Should company bosses face jail for mishandling your privacy?

Mark Z, how do you feel about orange? Like, say, in a jumpsuit style?

Kidding! No court has found that you, the Facebook CEO, has purposefully misled the government about how your company did/did not protect consumers’ data during, say, the multifaceted, ever-unfolding, Cambridge Analytica privacy debacle.

Senator Ron Wyden’s on the case, though, and has now put on the table a bill that would throw execs into jail for up to 20 years if they play loosey-goosey with consumer privacy.

Under his proposed bill, introduced on Thursday and called the Consumer Data Protection Act, execs who knowingly mislead the Federal Trade Commission (FTC) about how their companies protect consumer data could face up to 20 years in prison and $5 million fines.
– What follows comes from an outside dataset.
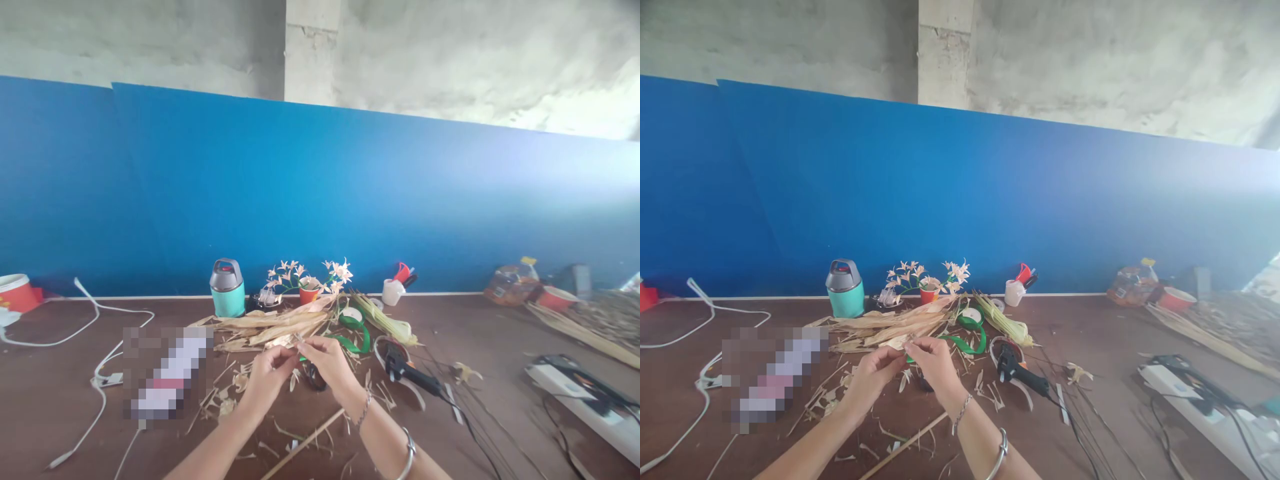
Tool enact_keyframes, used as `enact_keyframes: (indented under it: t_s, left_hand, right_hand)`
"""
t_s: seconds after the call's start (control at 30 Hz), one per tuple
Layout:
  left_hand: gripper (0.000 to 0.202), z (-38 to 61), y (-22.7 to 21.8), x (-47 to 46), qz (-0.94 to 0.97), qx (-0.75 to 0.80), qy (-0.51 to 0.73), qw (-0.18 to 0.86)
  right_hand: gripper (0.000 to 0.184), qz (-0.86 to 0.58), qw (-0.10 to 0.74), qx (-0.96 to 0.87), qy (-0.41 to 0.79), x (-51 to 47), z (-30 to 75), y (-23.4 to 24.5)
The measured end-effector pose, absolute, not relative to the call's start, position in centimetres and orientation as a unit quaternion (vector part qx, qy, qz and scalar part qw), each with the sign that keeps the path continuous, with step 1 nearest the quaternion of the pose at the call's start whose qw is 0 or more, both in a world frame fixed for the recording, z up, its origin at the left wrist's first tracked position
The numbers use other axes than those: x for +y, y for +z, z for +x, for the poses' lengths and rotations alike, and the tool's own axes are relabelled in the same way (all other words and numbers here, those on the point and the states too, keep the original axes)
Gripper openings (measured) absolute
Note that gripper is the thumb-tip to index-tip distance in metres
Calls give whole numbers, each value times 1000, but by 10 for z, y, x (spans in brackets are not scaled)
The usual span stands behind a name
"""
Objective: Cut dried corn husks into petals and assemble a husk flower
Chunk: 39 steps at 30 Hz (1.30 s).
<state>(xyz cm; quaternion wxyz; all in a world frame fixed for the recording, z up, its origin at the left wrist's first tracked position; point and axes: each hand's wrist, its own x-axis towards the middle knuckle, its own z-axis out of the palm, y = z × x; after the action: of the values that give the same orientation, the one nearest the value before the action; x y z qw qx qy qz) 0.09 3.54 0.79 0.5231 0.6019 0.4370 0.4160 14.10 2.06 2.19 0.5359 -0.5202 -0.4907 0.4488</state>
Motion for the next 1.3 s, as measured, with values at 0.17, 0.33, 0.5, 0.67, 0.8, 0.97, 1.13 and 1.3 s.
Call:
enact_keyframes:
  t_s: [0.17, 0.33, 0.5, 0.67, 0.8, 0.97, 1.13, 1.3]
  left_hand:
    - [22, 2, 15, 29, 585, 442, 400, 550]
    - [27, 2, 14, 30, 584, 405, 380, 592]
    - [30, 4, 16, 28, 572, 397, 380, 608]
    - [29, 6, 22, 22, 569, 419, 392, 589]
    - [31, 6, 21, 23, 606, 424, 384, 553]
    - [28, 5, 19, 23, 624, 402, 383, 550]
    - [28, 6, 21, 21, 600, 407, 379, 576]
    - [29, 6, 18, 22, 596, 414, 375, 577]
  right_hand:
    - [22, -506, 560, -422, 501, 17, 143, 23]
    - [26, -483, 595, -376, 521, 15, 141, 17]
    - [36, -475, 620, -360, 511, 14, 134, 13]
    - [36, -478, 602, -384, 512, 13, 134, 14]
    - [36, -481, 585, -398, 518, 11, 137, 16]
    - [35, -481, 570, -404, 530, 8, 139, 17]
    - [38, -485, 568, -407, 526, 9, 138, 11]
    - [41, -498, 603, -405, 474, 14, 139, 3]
He’s proposing sunshine. He’s proposing “radical transparency.” He’s proposing legislation with “real teeth” when it comes to punishing companies that vacuum up our data without telling us “how it’s collected, how it’s used and how it’s shared,” Wyden said in a statement.

This is a way to arm consumers against the massive data monetization industry that’s flourished over the past decade, dragging privacy scandals along with it, Wyden said:

Today’s economy is a giant vacuum for your personal information – Everything you read, everywhere you go, everything you buy and everyone you talk to is sucked up in a corporation’s database. But individual Americans know far too little about how their data is collected, how it’s used and how it’s shared.

Besides fines and jail time, Wyden’s proposal would also dramatically beef up resources to go after data miscreants. The cops in this case would be the FTC: to give the Commission the muscle it would need, the senator is proposing jacking up its authority, funding and staffing to crack down on privacy violations. The bill would also mandate easy opt-out for consumers to shrug off hidden tracking of their sensitive personal data.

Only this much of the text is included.